StartupHub.ai has learned exclusively that Cloudflare’s new Pay Per Crawl marketplace has it's sights set on a figure of $500 million in revenue generated from its first year alone. A source close to the company shared this forecast.
This is massive estimate and it reveals how serious Cloudflare is about turning AI scraping into real money for publishers. It also reveals the rampant and unscrupulous web scraping practices employed today, especially by LLM companies.
The marketplace is in beta now. It lets websites charge AI crawlers every time they fetch content.
Cloudflare controls about 20% of global web traffic and already runs much of the internet’s payment infrastructure. That makes this new revenue stream instantly scalable. Big publishers like Condé Nast, Time, and The Atlantic are already testing it. We do know they signed licensing deals with OpenAI and the like, but it remains to be seen how favorable those deals were.
The writing on the wall says AI bots are eating their content and not giving anything back.
Our back of the envelope math points to a $300 million revenue opportunity with basic assumptions as well, assuming Cloudflare takes 1-2% payment fees only.

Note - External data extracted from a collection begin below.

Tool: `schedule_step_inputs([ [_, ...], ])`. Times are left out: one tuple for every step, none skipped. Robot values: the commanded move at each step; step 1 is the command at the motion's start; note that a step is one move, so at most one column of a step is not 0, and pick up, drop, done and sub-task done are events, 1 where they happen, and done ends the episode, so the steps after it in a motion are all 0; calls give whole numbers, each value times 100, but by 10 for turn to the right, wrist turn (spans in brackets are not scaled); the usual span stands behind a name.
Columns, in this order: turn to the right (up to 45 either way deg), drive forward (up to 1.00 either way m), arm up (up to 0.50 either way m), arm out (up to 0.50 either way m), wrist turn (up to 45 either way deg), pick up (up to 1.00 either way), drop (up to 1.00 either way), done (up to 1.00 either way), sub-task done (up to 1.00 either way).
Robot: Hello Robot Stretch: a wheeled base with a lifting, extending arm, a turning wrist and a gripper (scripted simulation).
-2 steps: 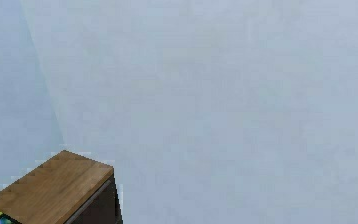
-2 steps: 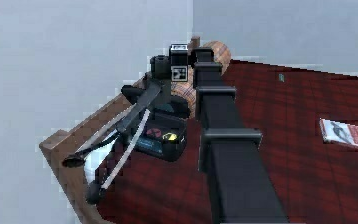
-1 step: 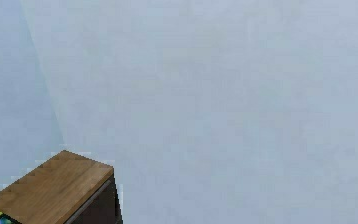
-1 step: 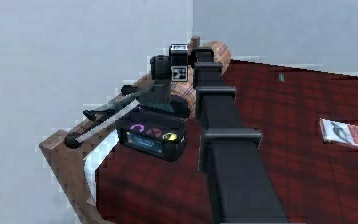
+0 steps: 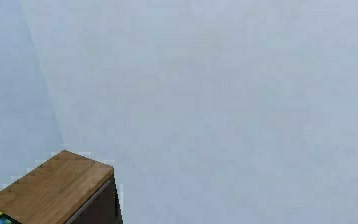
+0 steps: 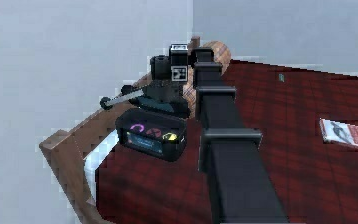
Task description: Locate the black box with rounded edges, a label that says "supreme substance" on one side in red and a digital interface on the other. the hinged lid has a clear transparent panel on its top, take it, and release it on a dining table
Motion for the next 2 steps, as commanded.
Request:
schedule_step_inputs([
  [0,0,0,0,450,0,0,0,0],
  [0,0,-20,0,0,0,0,0,0],
])
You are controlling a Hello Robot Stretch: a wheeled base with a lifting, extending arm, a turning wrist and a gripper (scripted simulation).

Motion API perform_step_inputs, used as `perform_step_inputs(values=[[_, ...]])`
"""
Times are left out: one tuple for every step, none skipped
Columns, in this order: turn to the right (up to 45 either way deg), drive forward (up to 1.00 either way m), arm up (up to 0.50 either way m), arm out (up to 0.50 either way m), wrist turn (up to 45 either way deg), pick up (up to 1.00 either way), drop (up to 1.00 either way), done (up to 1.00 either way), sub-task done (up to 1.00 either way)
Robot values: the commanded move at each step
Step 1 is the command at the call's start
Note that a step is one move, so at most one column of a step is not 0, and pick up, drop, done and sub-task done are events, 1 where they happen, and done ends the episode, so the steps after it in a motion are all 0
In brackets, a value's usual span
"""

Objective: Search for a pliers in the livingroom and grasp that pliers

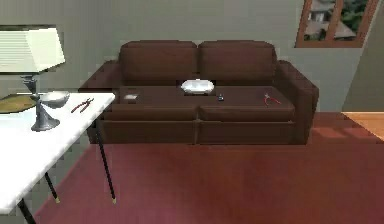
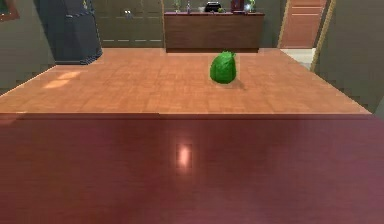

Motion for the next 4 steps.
perform_step_inputs(values=[[0.0, 0.50, 0.00, 0.00, 0.0, 0.00, 0.00, 0.00, 0.00], [-24.0, 0.00, 0.00, 0.00, 0.0, 0.00, 0.00, 0.00, 0.00], [0.0, 0.10, 0.00, 0.00, 0.0, 0.00, 0.00, 0.00, 0.00], [-45.0, 0.00, 0.00, 0.00, 0.0, 0.00, 0.00, 0.00, 0.00]])
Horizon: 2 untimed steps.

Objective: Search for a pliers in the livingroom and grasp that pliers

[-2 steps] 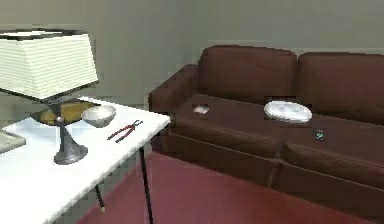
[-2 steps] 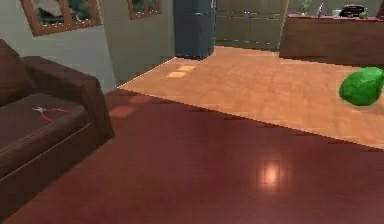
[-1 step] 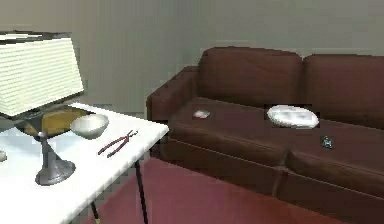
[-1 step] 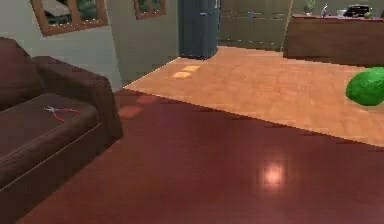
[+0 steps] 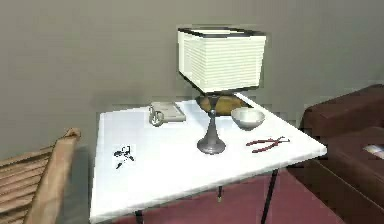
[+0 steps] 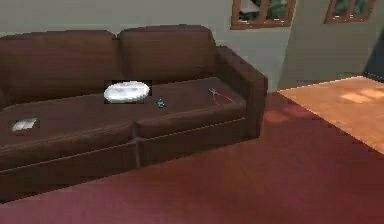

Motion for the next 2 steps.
perform_step_inputs(values=[[-45.0, 0.00, 0.00, 0.00, 0.0, 0.00, 0.00, 0.00, 0.00], [-18.0, 0.00, 0.00, 0.00, 0.0, 0.00, 0.00, 0.00, 0.00]])
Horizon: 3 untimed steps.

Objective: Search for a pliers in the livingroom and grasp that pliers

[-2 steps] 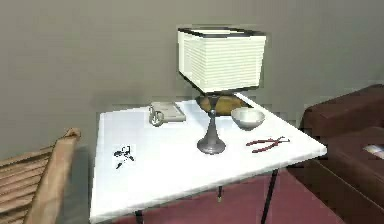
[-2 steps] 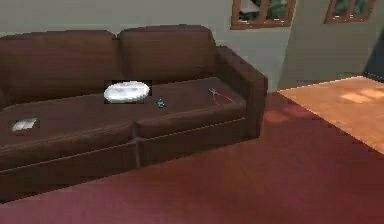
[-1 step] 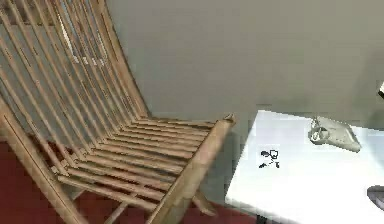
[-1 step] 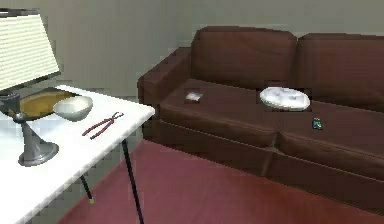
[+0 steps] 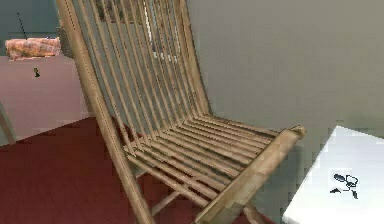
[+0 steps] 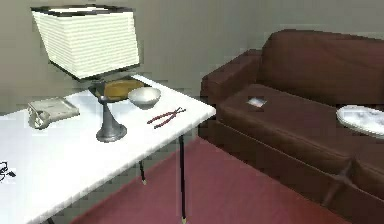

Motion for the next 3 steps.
perform_step_inputs(values=[[-3.0, 0.00, 0.00, 0.00, 0.0, 0.00, 0.00, 0.00, 0.00], [45.0, 0.00, 0.00, 0.00, 0.0, 0.00, 0.00, 0.00, 0.00], [45.0, 0.00, 0.00, 0.00, 0.0, 0.00, 0.00, 0.00, 0.00]])
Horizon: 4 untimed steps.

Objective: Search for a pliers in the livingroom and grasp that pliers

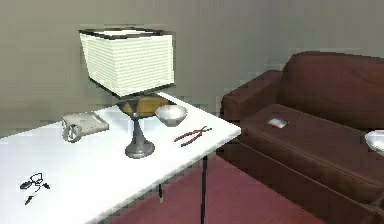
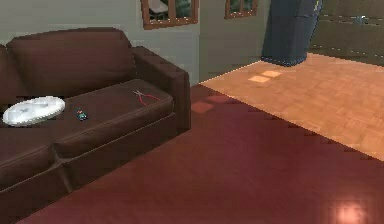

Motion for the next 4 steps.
perform_step_inputs(values=[[30.0, 0.00, 0.00, 0.00, 0.0, 0.00, 0.00, 0.00, 0.00], [0.0, 0.90, 0.00, 0.00, 0.0, 0.00, 0.00, 0.00, 0.00], [-21.0, 0.00, 0.00, 0.00, 0.0, 0.00, 0.00, 0.00, 0.00], [0.0, 0.20, 0.00, 0.00, 0.0, 0.00, 0.00, 0.00, 0.00]])
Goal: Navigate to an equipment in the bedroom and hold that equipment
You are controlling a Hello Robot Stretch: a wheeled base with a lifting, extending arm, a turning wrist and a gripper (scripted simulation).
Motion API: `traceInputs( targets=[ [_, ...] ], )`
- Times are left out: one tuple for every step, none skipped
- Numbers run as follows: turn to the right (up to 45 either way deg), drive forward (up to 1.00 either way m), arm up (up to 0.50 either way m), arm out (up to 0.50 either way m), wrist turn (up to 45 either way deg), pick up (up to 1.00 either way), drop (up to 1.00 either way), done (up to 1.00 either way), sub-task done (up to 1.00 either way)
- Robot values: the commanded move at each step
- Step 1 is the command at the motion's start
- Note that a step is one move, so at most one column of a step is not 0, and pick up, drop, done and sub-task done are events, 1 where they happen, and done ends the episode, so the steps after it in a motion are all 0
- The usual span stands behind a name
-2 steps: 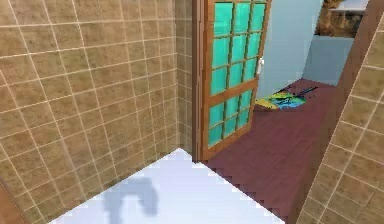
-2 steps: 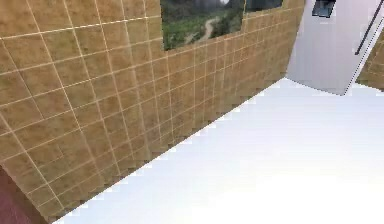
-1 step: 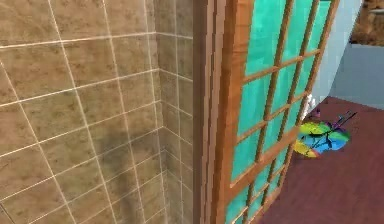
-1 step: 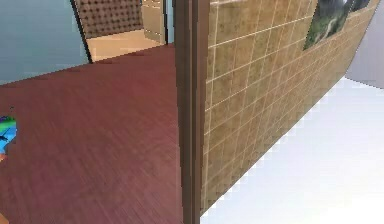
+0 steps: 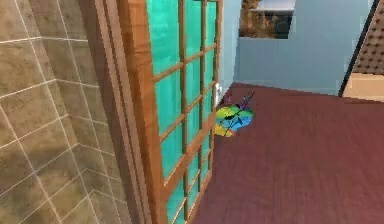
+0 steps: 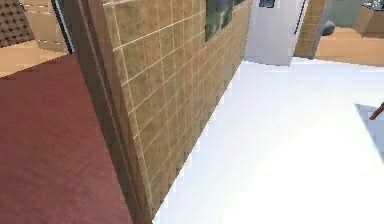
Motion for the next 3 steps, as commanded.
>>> traceInputs(
  targets=[
    [0.0, 0.05, 0.00, 0.00, 0.0, 0.00, 0.00, 0.00, 0.00],
    [21.0, 0.00, 0.00, 0.00, 0.0, 0.00, 0.00, 0.00, 0.00],
    [0.0, 0.75, 0.00, 0.00, 0.0, 0.00, 0.00, 0.00, 0.00]
  ],
)
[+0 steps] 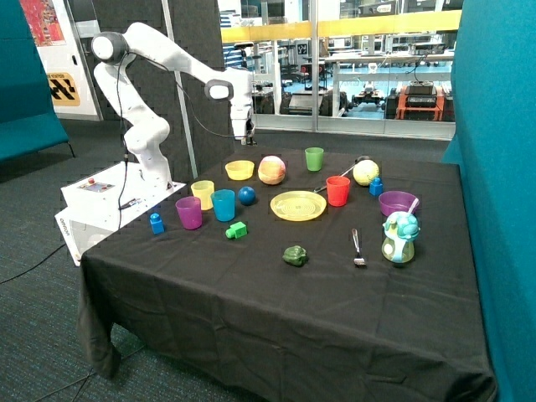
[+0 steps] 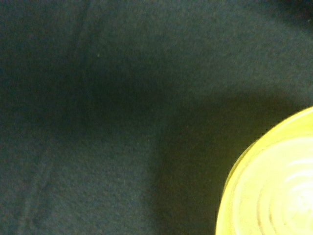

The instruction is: Place the bowl on the plate and the cup in the bowl matching the color

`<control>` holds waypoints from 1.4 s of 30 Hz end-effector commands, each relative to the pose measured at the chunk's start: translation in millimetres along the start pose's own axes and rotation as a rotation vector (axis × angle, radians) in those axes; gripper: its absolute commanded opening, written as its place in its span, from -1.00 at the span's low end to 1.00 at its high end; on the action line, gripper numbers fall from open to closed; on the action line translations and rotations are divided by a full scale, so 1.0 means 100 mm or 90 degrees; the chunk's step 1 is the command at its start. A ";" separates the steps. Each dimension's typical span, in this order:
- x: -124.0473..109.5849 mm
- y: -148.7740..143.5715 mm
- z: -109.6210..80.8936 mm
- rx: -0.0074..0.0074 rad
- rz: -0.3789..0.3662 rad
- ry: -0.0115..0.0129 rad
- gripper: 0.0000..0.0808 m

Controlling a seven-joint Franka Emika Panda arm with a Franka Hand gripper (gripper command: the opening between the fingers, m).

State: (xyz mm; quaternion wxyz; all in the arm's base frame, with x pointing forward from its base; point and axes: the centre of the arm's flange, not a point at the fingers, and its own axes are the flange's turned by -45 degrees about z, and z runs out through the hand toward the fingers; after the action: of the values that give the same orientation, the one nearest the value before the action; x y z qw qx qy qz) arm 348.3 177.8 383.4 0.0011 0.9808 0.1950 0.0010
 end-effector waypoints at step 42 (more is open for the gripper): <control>-0.22 0.10 0.51 0.0017 -0.176 -0.0007 0.45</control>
State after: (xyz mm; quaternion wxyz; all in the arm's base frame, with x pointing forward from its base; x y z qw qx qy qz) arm 331.2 155.1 343.6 -0.0021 0.9538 0.3005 0.0018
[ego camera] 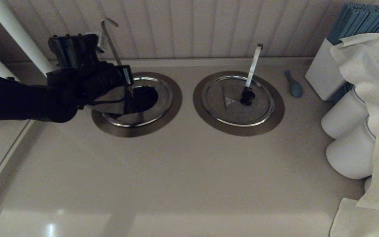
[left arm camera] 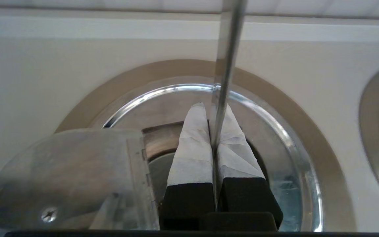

Why are these bots scraping everything in sight? It comes down to two needs. First is pretraining—LLMs must digest mountains of text to learn how language works. Second is inference—some models crawl the web constantly to stay up to date. When you see a bot labeled “GPTBot,” that’s OpenAI. But nobody really believes that’s their only crawler. It’s very possible they have a whole fleet of unnamed bots or work with partners who scrape under generic labels. Some even spoof their identity to look like browsers. And it’s not just big names—there’s a whole shadow economy of data brokers and scrapers collecting content at scale.
At Cannes Lions by Axios earlier this month, Cloudflare CEO Matthew Prince laid it out in plain language. "Ten years ago, Google crawled two pages for every visitor it sent you. Today, it’s 18 pages per visitor. OpenAI crawls 1,500 pages for every click it drives. Anthropic? 60,000 to 1."
He said AI companies are building products that strip out links and keep users locked in. “People aren’t following the footnotes,” Prince warned. For publishers, that means no traffic and no revenue.
He doesn’t think basic licensing deals are the answer. He believes great content deserves higher prices. Not all information is equal—reporting and original research should cost more than memes.
Google isn’t blind to this. They’re rolling out ways for publishers to get paid or to block AI crawlers altogether. Cloudflare’s move is forcing the big platforms to rethink how they compensate content creators.
This is a turning point for the web. Cloudflare is betting that the era of free scraping is ending. If you run a site, you’re about to have real options. If you build AI, your real costs are about to surface.
In addition, the notion of AI Agents having the wherewithal to have unfettered access to the internet was addressed last week when ChatGPT Agent was finally debuted. It purported to have the capacity to run free across the internet, accessing sites, scraping data, being a digital employee. Shortly after its release, all users realized the Agent was totally incapable of accessing the breadth of websites needed. This roadblock is the doings of companies like Cloudflare, acting as referee to the possibility of rampant Agentic bots.
Updated on July 27 to address ChatGPT Agent and it's inability to access many websites.